Pseudomonas aeruginosa is an environmentally ubiquitous opportunistic pathogen. Epidermal infections often result from P. aeruginosa infiltrating through a human host’s first line of defenses, entering the body through the skin at the site of an open wound. P. aeruginosa is a common member of hospital bacterial communities where it can infect immunocompromised individuals including burn victims. P. aeruginosa is a source of bacteremia in burn victims [36]. Following severe skin damage, the prevalence of P. aeruginosa in the environment increases the probability of the organism accessing the bloodstream through the burn victim’s exposed deep epidermal tissue [36]. Previous research of antibody-mediated host defenses indicates that on the fifth day after the initial burn, Fc receptor expression is reduced in polymorphonuclear leukocytes (PMNs). Without the Fc receptor, PMN chemotaxis is greatly reduced and the PMNs become less effective at preventing infection [36].

P. aeruginosa can be transmitted to a host via fomites, vectors, and hospital workers who are potential carriers for multiply-antibiotic-resistant strains of the pathogen. Furthermore, any P. aeruginosa already present on a burn victim’s skin before the injury can transform from an innocuous organism on the surface of the skin to a source of infection in the bloodstream and body tissues of the same individual [36].

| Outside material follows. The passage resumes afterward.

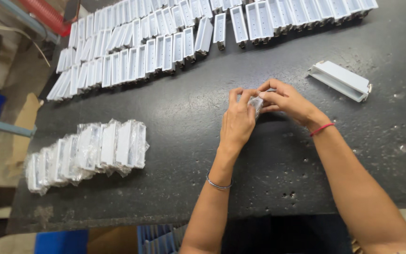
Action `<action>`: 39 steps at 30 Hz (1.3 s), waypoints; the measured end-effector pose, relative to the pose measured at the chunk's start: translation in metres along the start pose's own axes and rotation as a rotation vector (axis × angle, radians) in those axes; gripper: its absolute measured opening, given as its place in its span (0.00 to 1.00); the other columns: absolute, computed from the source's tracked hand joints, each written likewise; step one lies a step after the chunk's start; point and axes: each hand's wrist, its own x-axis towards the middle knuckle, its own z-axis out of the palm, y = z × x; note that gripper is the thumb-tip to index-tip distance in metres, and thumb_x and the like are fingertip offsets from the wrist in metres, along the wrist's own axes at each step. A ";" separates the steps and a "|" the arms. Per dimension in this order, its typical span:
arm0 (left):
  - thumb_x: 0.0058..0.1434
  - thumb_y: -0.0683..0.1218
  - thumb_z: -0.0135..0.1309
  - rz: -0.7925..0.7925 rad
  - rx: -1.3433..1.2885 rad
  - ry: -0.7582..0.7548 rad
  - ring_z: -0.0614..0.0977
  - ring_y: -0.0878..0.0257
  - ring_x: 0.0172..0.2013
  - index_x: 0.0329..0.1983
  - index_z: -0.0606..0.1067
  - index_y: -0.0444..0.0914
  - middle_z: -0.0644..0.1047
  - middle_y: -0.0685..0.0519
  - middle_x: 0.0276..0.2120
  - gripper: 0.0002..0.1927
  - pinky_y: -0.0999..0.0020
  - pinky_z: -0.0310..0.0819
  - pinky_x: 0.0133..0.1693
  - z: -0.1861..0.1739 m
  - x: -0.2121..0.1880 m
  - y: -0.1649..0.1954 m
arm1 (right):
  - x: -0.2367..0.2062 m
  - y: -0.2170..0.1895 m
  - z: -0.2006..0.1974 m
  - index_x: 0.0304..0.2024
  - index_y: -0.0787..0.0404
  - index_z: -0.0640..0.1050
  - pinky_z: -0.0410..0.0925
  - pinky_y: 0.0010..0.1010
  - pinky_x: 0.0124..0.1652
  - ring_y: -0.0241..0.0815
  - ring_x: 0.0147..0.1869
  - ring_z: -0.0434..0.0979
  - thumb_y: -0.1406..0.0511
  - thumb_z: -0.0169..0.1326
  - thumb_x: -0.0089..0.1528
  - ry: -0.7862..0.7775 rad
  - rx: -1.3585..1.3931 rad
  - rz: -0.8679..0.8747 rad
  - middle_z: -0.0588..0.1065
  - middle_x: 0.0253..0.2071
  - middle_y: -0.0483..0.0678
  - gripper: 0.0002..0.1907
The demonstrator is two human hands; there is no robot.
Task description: The person wraps individual white plastic components in clear plastic bags at a workbench. They pick up each component, place it into a bag, seal the bag, and set the wrapped item aside. The process is repeated continuously throughout the clip.
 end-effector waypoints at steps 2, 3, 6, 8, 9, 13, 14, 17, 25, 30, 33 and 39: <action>0.65 0.42 0.49 0.010 -0.016 0.008 0.82 0.37 0.43 0.56 0.71 0.46 0.68 0.41 0.61 0.16 0.47 0.77 0.42 0.003 -0.002 -0.009 | 0.001 0.004 0.000 0.50 0.63 0.73 0.75 0.33 0.51 0.37 0.51 0.78 0.64 0.53 0.67 0.003 0.018 -0.014 0.75 0.47 0.48 0.12; 0.65 0.42 0.49 0.021 -0.027 0.028 0.81 0.37 0.44 0.57 0.70 0.45 0.68 0.40 0.61 0.17 0.47 0.77 0.44 0.006 -0.003 -0.012 | 0.003 0.006 -0.001 0.50 0.64 0.72 0.74 0.34 0.50 0.38 0.51 0.77 0.64 0.54 0.67 -0.019 0.022 -0.019 0.75 0.48 0.48 0.13; 0.62 0.45 0.49 -0.030 -0.174 0.125 0.81 0.37 0.46 0.60 0.67 0.41 0.70 0.40 0.58 0.22 0.46 0.76 0.46 0.014 0.000 -0.020 | 0.010 0.007 -0.010 0.54 0.64 0.73 0.73 0.33 0.51 0.40 0.52 0.78 0.63 0.53 0.68 -0.005 -0.087 -0.003 0.75 0.49 0.50 0.15; 0.68 0.51 0.49 -0.024 -0.204 0.185 0.81 0.38 0.49 0.60 0.67 0.43 0.73 0.40 0.57 0.19 0.47 0.76 0.50 0.022 0.006 -0.019 | 0.015 0.008 -0.018 0.56 0.64 0.72 0.73 0.33 0.51 0.42 0.52 0.78 0.65 0.53 0.68 0.004 -0.137 -0.005 0.77 0.50 0.53 0.16; 0.68 0.51 0.48 -0.051 -0.184 0.171 0.81 0.38 0.49 0.59 0.68 0.44 0.74 0.40 0.57 0.18 0.46 0.76 0.50 0.026 0.006 -0.018 | 0.016 0.010 -0.022 0.58 0.65 0.72 0.72 0.34 0.51 0.43 0.51 0.78 0.66 0.54 0.69 0.022 -0.175 -0.020 0.77 0.50 0.55 0.16; 0.66 0.53 0.50 -0.051 -0.195 0.126 0.81 0.38 0.51 0.60 0.68 0.45 0.77 0.41 0.54 0.20 0.46 0.75 0.51 0.047 0.012 -0.019 | 0.020 0.027 -0.042 0.58 0.68 0.68 0.72 0.31 0.54 0.43 0.54 0.78 0.68 0.54 0.69 -0.050 -0.265 -0.155 0.76 0.50 0.56 0.17; 0.64 0.53 0.51 -0.040 -0.205 0.105 0.82 0.39 0.52 0.59 0.68 0.44 0.78 0.41 0.54 0.21 0.47 0.76 0.51 0.053 0.013 -0.022 | 0.021 0.034 -0.046 0.57 0.68 0.67 0.72 0.30 0.55 0.42 0.54 0.78 0.69 0.55 0.69 -0.060 -0.245 -0.185 0.75 0.49 0.56 0.17; 0.58 0.52 0.55 -0.044 -0.315 0.022 0.83 0.41 0.51 0.60 0.67 0.40 0.80 0.40 0.51 0.27 0.51 0.75 0.54 0.070 0.022 -0.031 | 0.025 0.051 -0.056 0.56 0.70 0.65 0.69 0.28 0.49 0.39 0.51 0.74 0.71 0.58 0.68 -0.006 -0.343 -0.211 0.74 0.48 0.55 0.19; 0.46 0.43 0.61 0.120 -0.227 -0.065 0.79 0.44 0.54 0.64 0.65 0.41 0.75 0.40 0.54 0.38 0.55 0.77 0.53 0.090 0.004 -0.012 | -0.019 0.037 -0.052 0.57 0.69 0.67 0.70 0.30 0.47 0.42 0.49 0.75 0.70 0.54 0.70 0.025 -0.292 -0.121 0.74 0.50 0.54 0.16; 0.52 0.37 0.54 0.025 -0.048 0.186 0.81 0.49 0.50 0.63 0.68 0.45 0.77 0.45 0.51 0.33 0.59 0.80 0.50 0.049 -0.024 0.006 | -0.058 0.004 -0.052 0.62 0.68 0.67 0.73 0.32 0.53 0.44 0.57 0.77 0.64 0.52 0.70 -0.115 -0.246 -0.093 0.75 0.55 0.52 0.21; 0.71 0.29 0.43 0.009 0.302 0.473 0.79 0.58 0.42 0.64 0.70 0.44 0.76 0.51 0.51 0.24 0.68 0.78 0.43 -0.020 -0.023 -0.013 | -0.070 -0.006 -0.062 0.62 0.70 0.70 0.71 0.33 0.55 0.43 0.59 0.76 0.63 0.53 0.70 -0.079 -0.406 -0.142 0.75 0.58 0.53 0.22; 0.55 0.31 0.54 -0.229 0.998 0.582 0.77 0.51 0.48 0.61 0.73 0.49 0.71 0.51 0.60 0.32 0.64 0.78 0.45 -0.156 -0.031 -0.076 | -0.080 -0.011 -0.072 0.59 0.65 0.77 0.69 0.32 0.51 0.43 0.52 0.78 0.61 0.56 0.69 0.001 -0.564 -0.068 0.79 0.51 0.54 0.19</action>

The pili and flagella of P. aeruginosa play a vital role in the infection of burns and wounds [36]. Controlled infection of burn wounds on animal and plant models with P. aeruginosa strains devoid of pili and flagella demonstrate a trend of decreased virulence. Without these morphological virulence factors, the bacteria exhibit a substantially decreased survival rate at the wound site and a decreased ability to disseminate within the host organism [36]. The spread of P. aeruginosa within host organisms is also dependent on the microorganism’s elastase production and other protease mechanisms. Bacterial elastase and other bacterial proteases degrade the host’s proteins, including the structural proteins within membranes, disrupting the host’s physical barriers against the spread of infection. Elastase also assists P. aeruginosa in avoiding phagocytotic antibody-mediated cytotoxicity at the site of the wound by inhibiting monocyte chemotaxis [36].